Cotado para relator da CPI que irá investigar o Movimento dos Trabalhadores Rurais Sem Terra (MST) na Câmara, o deputado Ricardo Salles (PL-SP) tem um histórico de confrontos com o grupo e de ligação com ruralistas. Ex-ministro do governo Bolsonaro, Salles também é alvo segundo Guilherme Caetano e Ivan Martínez-Vargas, do O Globo, de investigações por suposto favorecimento a madeireiros e obstrução de inquérito por crime ambiental.
Em 2018, quando concorreu à Câmara pelo Partido Novo, Salles produziu um panfleto de campanha no qual fazia alusões a armas de fogo e munições enquanto pregava “tolerância zero” com o MST. Seu número de urna fazia referência a um calibre de rifle, exibido no panfleto junto a uma foto de sem-terras.
As menções depreciativas ao MST seguiram neste ano. Em março, Salles afirmou que o movimento “se disfarça de ONG para encher o bolso de dinheiro” e que a CPI, à época ainda não criada, serviria para investigar as “ações terroristas” do grupo. O deputado também já se referiu ao MST com palavras como “picaretagem” e “bandidagem”.
Já a ligação de Salles com produtores rurais, categoria que articulou mobilizações contra invasões do MST neste mês, incluiu diversos acenos ao setor. Quando ministro do Meio Ambiente, Salles exibiu nas redes sociais imagens de um outdoor pago por ruralistas de Alta Mogiana (SP), com sua foto e os dizeres “o agronegócio está com você”.
Ele também é sócio de um empresário do agronegócio, Gastão de Souza Mesquita Filho, que tem participações em firmas do ramo e figura como diretor da empresa Movimento Endireita Brasil, presidida pelo deputado.
Salles nega que seu histórico represente conflito de interesses à frente da CPI, e afirma que se pautaria de forma técnica enquanto relator:
— Eu sou um dos que mais conhece o assunto na Casa e me comprometi com o presidente Arthur Lira e demais líderes a fazermos um trabalho sóbrio, respeitoso e técnico. Não haverá pirotecnia.
Alvo de processos
Salles responde ainda a processos movidos em razão de supostos delitos cometidos em suas passagens pela secretaria estadual de Meio Ambiente do governo de São Paulo e pelo Ministério do Meio Ambiente. Os dois principais inquéritos se originaram de investigações da Polícia Federal enquanto Salles era ministro. Em junho de 2021, o Supremo Tribunal Federal (STF) autorizou a abertura de um inquérito para investigar o então titular da pasta do Meio Ambiente, suspeito de atuar para atrapalhar as apurações da operação Handroanthus, que havia apreendido em dezembro de 2020 o equivalente a 6,4 mil caminhões lotados de madeira ilegal.

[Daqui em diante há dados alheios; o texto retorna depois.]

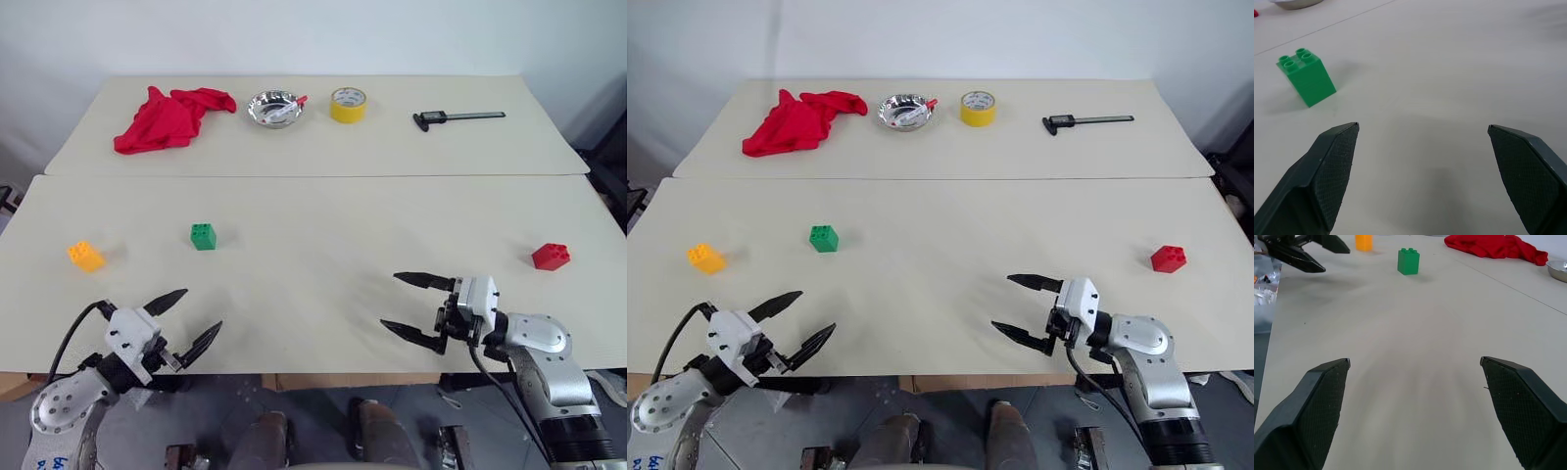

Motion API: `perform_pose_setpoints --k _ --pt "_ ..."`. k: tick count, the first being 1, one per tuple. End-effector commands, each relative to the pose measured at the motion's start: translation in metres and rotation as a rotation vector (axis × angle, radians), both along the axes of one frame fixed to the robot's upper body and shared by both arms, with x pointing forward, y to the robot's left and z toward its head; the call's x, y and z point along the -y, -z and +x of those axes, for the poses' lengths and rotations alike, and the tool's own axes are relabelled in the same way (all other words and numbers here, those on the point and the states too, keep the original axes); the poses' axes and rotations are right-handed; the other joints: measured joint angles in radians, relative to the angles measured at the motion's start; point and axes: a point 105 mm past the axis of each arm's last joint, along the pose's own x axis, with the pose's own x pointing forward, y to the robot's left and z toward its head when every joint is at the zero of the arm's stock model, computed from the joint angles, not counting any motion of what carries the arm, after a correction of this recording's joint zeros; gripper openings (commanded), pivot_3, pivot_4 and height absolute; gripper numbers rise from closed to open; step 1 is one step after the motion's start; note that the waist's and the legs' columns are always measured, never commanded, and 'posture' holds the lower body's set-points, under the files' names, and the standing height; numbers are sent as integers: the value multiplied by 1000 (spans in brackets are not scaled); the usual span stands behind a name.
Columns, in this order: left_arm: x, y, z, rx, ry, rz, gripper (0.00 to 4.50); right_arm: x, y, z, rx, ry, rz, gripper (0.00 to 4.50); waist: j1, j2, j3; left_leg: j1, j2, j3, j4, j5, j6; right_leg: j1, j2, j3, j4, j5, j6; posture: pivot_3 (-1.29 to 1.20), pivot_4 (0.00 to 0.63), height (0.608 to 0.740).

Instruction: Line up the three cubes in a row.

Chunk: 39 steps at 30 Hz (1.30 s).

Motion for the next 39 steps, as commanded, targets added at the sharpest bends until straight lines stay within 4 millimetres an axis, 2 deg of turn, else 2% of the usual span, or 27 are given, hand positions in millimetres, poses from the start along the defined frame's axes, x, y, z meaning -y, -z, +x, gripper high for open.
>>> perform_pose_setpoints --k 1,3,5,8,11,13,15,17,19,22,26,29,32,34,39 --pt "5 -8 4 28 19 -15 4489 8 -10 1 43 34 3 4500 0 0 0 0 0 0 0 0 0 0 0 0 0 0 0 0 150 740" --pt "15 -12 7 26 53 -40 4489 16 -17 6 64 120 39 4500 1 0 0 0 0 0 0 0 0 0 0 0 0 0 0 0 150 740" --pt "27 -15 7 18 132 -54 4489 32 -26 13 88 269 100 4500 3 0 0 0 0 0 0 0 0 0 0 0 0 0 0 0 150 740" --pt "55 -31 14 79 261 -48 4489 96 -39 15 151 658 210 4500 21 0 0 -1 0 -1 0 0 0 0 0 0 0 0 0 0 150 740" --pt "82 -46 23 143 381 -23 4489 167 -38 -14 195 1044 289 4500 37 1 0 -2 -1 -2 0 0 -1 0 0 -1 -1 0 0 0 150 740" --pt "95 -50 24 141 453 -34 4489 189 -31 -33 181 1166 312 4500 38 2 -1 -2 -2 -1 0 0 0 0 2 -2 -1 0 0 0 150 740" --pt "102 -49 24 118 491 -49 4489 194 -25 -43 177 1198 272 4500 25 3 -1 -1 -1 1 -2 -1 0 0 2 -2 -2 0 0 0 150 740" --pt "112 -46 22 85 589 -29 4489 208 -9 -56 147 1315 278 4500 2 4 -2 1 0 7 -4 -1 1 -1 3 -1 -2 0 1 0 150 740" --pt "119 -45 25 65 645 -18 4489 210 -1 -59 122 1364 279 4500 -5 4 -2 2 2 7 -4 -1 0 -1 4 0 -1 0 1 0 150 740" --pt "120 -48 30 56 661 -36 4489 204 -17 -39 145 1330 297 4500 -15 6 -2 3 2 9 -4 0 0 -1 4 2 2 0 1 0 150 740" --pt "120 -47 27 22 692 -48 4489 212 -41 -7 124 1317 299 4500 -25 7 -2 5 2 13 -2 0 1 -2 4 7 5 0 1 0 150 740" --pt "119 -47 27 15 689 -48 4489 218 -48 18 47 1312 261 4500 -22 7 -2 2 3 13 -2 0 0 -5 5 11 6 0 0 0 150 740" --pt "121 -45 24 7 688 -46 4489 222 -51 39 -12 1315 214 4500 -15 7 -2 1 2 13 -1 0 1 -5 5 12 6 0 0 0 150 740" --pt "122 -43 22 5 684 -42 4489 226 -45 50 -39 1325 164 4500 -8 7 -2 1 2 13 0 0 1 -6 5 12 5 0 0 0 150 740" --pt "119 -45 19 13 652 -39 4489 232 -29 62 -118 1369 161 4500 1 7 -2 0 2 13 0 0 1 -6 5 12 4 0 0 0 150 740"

O processo foi aberto após notícia-crime apresentada pelo delegado Alexandre Saraiva, em abril de 2021. Com a exoneração de Salles em junho daquele ano, o inquérito foi enviado ao Tribunal Regional Federal da 1ª Região.
Um mês antes, o então ministro e sua mãe, Dina Carvalho de Aquino, de quem é sócio em um escritório de advocacia, tinham sido alvo de um mandado de busca e apreensão na Operação Akuanduba, também deflagrada pela PF. A investigação apurava o envolvimento de agentes públicos na exportação de madeira ilegal, especificamente pelos crimes de corrupção, advocacia administrativa, prevaricação e facilitação de contrabando.
Um despacho do ministro do STF Alexandre de Moraes determinou o afastamento de Eduardo Bim, homem de confiança de Salles na presidência do Ibama, e citou Salles e outros servidores públicos e empresários como suspeitos de integrar o que a PF chamou de “grave esquema criminoso de caráter transnacional”.
Em outro inquérito, no Tribunal de Justiça de São Paulo, Salles foi condenado na primeira instância por improbidade administrativa, em 2018. A promotoria o acusa de fraudar o Plano de Manejo da Área de Proteção Ambiental da Várzea do Rio Tietê em 2016, quando era secretário, para permitir mineração e atender a supostos interesses da Federação das Indústrias de São Paulo. Ele foi absolvido na segunda instância, em 2021. O Ministério Público recorreu.